» Problem to solve:
Find the string "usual" in the data, then copy every line where it is found.

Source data
··········

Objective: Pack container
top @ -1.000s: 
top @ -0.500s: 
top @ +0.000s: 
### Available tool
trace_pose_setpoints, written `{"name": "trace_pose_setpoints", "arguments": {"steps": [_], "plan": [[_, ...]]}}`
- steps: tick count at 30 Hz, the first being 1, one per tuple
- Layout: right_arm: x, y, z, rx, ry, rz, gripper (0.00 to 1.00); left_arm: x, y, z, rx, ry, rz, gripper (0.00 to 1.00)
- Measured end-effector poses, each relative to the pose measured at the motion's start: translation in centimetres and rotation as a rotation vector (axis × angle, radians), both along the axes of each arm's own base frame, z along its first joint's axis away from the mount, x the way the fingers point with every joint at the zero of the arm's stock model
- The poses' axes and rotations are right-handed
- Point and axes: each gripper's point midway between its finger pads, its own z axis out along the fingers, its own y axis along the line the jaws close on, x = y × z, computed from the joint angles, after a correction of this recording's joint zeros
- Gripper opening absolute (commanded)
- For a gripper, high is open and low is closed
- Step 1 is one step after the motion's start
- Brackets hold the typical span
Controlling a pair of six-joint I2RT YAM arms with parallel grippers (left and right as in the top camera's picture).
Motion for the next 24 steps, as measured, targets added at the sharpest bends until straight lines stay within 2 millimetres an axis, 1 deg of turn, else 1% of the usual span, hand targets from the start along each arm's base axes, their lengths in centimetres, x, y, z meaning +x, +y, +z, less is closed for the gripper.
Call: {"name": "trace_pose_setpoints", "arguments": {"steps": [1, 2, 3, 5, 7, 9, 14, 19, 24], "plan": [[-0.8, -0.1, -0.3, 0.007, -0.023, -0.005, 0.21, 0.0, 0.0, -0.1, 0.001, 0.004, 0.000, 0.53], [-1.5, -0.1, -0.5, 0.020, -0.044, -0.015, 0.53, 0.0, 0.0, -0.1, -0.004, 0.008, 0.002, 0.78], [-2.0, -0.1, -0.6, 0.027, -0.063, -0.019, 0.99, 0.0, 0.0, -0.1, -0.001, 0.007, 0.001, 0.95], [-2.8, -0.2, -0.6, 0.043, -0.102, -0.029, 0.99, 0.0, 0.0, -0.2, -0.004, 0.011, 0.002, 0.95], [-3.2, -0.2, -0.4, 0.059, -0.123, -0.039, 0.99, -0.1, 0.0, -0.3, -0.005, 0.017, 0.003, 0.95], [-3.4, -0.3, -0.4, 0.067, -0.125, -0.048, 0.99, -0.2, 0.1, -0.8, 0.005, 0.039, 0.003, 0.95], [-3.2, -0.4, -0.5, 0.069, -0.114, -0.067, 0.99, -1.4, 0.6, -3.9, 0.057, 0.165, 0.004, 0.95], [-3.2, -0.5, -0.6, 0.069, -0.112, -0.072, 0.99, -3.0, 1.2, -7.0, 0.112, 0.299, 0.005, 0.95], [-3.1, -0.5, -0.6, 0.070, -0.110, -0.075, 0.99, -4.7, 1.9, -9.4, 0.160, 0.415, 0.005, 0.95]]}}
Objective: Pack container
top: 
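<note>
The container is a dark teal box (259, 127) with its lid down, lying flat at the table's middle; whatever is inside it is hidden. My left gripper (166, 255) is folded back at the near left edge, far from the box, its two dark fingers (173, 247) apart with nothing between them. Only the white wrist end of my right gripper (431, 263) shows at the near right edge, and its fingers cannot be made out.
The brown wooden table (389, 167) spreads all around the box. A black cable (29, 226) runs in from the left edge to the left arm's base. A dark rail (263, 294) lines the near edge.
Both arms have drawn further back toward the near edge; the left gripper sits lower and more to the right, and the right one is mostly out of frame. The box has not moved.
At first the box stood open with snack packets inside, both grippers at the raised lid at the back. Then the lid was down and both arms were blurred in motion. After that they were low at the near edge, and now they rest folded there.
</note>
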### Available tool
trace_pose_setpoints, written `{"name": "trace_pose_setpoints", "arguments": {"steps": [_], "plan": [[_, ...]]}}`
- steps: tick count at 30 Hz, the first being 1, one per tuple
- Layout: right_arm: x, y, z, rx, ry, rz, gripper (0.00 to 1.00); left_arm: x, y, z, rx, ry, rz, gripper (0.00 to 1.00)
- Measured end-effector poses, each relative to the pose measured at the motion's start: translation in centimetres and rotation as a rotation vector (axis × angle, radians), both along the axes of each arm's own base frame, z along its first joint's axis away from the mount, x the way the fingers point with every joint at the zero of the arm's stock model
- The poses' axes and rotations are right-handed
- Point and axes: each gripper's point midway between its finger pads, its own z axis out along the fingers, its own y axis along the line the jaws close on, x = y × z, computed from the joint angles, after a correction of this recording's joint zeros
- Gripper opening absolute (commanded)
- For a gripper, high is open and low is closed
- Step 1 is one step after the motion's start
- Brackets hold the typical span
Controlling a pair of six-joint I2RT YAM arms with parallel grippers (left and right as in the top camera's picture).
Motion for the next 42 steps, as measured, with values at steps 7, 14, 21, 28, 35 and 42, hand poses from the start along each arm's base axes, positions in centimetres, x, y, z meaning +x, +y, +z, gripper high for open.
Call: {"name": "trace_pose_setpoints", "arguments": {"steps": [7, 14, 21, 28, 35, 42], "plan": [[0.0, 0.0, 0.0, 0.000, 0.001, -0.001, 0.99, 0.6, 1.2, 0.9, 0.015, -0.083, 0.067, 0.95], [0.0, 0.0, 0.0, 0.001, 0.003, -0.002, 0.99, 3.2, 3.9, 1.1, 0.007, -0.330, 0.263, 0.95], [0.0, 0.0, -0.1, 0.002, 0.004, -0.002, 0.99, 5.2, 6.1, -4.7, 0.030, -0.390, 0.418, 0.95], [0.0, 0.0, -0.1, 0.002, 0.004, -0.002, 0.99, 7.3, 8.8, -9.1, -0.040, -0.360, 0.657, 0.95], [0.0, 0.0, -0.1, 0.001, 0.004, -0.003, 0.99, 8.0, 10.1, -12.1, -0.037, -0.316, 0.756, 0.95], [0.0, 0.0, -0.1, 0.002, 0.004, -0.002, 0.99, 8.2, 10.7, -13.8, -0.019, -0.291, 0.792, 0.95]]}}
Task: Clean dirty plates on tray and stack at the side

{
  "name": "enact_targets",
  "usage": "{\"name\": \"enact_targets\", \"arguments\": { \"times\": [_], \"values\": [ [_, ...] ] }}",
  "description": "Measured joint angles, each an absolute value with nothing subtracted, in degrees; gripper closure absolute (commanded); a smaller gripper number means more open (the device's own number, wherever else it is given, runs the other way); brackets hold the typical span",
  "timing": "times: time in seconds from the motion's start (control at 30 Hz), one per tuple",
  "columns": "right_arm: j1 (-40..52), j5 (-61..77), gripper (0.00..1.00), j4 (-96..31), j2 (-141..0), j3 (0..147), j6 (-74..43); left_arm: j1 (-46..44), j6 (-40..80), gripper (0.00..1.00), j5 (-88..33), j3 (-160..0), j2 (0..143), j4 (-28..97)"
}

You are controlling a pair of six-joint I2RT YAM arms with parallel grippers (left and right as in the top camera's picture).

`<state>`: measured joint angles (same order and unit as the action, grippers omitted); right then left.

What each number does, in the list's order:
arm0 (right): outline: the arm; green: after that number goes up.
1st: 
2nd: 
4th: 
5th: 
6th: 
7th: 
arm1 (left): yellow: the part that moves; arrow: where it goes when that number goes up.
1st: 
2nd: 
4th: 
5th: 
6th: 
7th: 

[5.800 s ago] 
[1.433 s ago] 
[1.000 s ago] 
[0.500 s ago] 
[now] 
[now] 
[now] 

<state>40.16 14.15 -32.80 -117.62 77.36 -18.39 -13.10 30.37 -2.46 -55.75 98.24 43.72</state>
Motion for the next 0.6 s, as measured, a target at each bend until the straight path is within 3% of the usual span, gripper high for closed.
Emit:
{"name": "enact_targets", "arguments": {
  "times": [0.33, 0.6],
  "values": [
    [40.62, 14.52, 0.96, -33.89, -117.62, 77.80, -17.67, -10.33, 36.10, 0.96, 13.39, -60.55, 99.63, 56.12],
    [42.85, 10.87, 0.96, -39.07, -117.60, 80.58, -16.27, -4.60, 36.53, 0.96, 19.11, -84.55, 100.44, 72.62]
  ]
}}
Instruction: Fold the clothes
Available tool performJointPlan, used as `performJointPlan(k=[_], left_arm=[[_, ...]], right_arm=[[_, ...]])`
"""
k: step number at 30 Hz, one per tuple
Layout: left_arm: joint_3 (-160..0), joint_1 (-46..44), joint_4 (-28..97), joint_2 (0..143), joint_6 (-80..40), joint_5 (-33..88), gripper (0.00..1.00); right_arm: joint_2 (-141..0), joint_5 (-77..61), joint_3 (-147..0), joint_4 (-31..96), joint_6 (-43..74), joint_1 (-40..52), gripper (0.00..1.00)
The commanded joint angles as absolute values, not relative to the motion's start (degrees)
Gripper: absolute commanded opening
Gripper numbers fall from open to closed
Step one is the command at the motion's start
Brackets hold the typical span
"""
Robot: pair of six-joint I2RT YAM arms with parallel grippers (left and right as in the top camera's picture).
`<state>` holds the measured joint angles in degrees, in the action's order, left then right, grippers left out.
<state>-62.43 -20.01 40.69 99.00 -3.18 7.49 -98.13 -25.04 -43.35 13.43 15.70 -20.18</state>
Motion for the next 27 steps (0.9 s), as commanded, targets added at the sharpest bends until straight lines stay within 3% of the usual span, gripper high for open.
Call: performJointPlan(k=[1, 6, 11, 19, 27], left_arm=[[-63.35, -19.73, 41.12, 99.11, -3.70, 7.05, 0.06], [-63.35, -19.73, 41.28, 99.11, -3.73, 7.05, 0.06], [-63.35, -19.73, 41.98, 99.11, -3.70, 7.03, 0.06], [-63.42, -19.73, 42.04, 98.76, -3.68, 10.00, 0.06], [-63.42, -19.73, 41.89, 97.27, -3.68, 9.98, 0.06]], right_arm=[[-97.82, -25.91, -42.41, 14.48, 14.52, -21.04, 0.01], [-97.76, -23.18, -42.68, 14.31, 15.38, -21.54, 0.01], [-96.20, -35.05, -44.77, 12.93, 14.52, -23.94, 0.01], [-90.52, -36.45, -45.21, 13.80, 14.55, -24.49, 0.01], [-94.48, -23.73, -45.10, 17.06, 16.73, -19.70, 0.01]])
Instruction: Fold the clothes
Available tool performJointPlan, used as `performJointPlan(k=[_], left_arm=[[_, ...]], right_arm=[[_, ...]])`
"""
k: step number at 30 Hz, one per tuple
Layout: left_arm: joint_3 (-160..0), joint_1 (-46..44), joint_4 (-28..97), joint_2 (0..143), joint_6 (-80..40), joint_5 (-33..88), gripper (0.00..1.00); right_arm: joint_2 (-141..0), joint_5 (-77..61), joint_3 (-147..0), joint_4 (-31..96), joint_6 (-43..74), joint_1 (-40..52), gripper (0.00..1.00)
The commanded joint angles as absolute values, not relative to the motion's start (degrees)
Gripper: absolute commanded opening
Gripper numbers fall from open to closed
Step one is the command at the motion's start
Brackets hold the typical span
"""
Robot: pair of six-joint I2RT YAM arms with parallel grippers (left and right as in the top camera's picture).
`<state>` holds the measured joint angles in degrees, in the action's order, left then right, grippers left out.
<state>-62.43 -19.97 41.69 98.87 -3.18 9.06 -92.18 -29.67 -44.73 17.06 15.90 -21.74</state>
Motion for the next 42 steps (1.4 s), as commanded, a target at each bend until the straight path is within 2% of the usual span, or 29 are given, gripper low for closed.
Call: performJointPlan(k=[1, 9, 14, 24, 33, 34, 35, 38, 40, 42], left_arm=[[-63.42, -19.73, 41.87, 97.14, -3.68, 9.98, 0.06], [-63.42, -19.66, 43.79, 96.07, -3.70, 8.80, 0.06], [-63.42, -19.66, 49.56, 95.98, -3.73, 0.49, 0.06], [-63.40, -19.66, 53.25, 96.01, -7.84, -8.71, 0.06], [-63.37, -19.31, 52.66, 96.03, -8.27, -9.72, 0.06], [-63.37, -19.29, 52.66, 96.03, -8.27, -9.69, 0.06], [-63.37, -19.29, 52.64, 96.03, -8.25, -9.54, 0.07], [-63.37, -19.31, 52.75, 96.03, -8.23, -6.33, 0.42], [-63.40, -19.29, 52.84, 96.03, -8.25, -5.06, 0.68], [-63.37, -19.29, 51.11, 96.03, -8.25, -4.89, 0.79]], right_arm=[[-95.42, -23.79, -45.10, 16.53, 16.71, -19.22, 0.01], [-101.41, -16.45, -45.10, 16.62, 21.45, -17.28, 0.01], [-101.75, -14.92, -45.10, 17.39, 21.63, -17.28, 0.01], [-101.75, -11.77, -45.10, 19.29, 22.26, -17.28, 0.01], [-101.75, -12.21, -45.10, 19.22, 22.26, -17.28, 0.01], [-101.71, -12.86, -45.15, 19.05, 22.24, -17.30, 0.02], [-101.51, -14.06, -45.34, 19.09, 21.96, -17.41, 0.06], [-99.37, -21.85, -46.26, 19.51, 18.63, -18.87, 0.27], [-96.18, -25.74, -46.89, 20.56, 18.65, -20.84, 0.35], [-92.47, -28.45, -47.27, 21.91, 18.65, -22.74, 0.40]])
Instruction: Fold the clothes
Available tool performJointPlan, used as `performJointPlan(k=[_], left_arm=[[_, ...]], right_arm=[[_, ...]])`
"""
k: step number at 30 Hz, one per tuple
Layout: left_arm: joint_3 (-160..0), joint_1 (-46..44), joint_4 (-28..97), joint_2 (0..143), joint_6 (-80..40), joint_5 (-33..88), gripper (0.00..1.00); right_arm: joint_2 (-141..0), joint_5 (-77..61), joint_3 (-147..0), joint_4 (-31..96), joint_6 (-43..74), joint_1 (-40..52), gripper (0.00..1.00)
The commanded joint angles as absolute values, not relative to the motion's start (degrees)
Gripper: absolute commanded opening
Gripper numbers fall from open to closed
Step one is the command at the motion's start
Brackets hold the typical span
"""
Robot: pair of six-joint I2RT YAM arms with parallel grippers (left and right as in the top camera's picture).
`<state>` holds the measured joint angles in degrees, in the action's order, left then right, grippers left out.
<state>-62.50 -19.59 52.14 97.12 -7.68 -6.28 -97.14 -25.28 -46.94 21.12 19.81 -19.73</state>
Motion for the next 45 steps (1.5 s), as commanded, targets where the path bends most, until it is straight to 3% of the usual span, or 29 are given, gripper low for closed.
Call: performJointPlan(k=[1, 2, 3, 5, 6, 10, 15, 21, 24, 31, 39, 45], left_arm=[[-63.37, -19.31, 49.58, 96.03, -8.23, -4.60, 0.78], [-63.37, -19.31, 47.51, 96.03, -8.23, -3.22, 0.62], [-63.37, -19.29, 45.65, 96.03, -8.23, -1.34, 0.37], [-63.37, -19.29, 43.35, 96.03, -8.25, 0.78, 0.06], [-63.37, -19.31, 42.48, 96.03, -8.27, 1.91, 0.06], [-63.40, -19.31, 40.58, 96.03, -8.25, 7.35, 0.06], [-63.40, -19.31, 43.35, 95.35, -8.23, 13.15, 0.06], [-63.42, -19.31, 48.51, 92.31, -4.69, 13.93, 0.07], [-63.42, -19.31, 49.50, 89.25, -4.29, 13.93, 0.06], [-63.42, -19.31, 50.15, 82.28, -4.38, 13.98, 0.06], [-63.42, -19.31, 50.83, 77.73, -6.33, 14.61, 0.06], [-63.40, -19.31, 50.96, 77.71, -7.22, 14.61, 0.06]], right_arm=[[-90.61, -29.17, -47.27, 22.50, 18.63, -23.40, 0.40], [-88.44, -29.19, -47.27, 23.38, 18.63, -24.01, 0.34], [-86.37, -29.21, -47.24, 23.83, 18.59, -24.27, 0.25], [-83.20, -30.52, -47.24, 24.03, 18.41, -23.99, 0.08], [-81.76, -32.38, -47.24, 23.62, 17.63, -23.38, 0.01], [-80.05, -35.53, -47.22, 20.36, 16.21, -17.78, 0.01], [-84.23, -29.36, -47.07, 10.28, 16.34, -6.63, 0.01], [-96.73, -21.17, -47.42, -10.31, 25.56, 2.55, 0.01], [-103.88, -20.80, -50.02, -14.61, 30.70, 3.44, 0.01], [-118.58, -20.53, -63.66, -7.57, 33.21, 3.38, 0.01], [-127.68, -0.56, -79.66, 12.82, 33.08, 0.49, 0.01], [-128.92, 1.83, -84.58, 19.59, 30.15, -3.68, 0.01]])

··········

» Worked solution:
Motion for the next 24 steps, as measured, targets added at the sharpest bends until straight lines stay within 2 millimetres an axis, 1 deg of turn, else 1% of the usual span, hand targets from the start along each arm's base axes, their lengths in centimetres, x, y, z meaning +x, +y, +z, less is closed for the gripper.
Motion for the next 0.6 s, as measured, a target at each bend until the straight path is within 3% of the usual span, gripper high for closed.
Motion for the next 27 steps (0.9 s), as commanded, targets added at the sharpest bends until straight lines stay within 3% of the usual span, gripper high for open.
Motion for the next 42 steps (1.4 s), as commanded, a target at each bend until the straight path is within 2% of the usual span, or 29 are given, gripper low for closed.
Motion for the next 45 steps (1.5 s), as commanded, targets where the path bends most, until it is straight to 3% of the usual span, or 29 are given, gripper low for closed.

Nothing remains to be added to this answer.